Exercise requirements.
Write out again only the lines that run from the start of the entries to the line containing "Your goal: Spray", both included.

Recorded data
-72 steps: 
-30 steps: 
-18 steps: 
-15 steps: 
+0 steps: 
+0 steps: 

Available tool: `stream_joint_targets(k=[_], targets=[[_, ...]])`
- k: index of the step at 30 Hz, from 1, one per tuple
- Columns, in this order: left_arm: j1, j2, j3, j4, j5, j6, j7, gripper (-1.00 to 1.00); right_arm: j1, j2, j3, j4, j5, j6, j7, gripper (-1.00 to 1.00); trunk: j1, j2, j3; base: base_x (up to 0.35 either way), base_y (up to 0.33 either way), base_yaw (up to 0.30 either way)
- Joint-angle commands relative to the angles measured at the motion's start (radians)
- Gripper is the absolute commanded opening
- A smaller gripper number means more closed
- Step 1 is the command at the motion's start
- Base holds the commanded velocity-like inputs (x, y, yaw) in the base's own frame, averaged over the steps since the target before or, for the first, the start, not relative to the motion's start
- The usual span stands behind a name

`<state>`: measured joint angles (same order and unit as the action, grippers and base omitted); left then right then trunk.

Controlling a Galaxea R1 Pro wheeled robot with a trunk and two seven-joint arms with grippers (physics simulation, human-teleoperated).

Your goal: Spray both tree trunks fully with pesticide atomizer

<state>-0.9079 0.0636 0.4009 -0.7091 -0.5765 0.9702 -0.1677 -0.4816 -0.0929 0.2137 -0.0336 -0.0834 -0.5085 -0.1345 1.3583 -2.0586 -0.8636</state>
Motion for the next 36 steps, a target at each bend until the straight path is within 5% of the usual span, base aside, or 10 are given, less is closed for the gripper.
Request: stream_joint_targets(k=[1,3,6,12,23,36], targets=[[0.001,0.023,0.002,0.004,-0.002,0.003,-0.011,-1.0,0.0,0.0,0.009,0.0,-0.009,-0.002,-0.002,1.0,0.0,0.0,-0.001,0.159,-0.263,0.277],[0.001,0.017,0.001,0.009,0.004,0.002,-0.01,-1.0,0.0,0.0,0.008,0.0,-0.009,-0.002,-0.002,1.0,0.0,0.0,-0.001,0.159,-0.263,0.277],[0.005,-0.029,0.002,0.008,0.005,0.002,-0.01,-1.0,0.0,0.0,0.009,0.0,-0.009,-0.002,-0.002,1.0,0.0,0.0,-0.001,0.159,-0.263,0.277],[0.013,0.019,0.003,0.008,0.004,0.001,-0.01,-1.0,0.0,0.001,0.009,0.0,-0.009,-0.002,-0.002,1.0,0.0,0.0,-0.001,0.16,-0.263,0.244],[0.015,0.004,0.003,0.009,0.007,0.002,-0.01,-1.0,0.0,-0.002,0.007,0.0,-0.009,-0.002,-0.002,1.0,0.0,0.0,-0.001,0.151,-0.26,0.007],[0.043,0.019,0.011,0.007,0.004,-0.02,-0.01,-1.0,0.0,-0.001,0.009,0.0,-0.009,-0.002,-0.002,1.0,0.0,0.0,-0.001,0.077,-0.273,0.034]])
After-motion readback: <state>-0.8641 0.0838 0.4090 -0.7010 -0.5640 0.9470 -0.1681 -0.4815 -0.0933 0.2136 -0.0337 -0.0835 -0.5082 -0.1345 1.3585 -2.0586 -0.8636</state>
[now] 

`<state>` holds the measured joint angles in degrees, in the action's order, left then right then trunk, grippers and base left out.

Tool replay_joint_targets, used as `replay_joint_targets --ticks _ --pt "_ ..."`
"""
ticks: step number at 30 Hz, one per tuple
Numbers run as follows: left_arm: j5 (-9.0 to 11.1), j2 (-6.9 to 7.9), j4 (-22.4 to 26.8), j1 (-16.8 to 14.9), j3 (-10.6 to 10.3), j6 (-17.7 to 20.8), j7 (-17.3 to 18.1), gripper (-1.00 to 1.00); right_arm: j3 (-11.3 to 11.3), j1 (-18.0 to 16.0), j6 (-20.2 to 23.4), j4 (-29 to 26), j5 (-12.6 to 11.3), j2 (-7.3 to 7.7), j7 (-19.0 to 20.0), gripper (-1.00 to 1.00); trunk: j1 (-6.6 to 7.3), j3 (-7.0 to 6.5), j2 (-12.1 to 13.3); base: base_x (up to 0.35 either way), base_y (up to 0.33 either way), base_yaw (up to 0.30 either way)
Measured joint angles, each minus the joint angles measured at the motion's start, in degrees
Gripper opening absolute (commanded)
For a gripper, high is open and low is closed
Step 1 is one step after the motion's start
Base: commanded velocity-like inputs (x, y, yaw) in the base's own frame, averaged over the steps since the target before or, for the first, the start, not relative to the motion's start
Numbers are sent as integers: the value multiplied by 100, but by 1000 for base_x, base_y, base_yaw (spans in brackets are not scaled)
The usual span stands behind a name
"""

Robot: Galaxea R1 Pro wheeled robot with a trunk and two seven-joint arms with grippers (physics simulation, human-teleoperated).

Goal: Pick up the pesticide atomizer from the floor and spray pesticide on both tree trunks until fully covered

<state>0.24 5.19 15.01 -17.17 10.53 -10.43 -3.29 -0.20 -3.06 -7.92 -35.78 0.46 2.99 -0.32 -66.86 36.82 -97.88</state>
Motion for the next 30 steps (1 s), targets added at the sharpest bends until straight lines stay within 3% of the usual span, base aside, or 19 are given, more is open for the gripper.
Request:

Expected answer.
-72 steps: 
-30 steps: 
-18 steps: 
-15 steps: 
+0 steps: 
+0 steps: 

Available tool: `stream_joint_targets(k=[_], targets=[[_, ...]])`
- k: index of the step at 30 Hz, from 1, one per tuple
- Columns, in this order: left_arm: j1, j2, j3, j4, j5, j6, j7, gripper (-1.00 to 1.00); right_arm: j1, j2, j3, j4, j5, j6, j7, gripper (-1.00 to 1.00); trunk: j1, j2, j3; base: base_x (up to 0.35 either way), base_y (up to 0.33 either way), base_yaw (up to 0.30 either way)
- Joint-angle commands relative to the angles measured at the motion's start (radians)
- Gripper is the absolute commanded opening
- A smaller gripper number means more closed
- Step 1 is the command at the motion's start
- Base holds the commanded velocity-like inputs (x, y, yaw) in the base's own frame, averaged over the steps since the target before or, for the first, the start, not relative to the motion's start
- The usual span stands behind a name

`<state>`: measured joint angles (same order and unit as the action, grippers and base omitted); left then right then trunk.

Controlling a Galaxea R1 Pro wheeled robot with a trunk and two seven-joint arms with grippers (physics simulation, human-teleoperated).

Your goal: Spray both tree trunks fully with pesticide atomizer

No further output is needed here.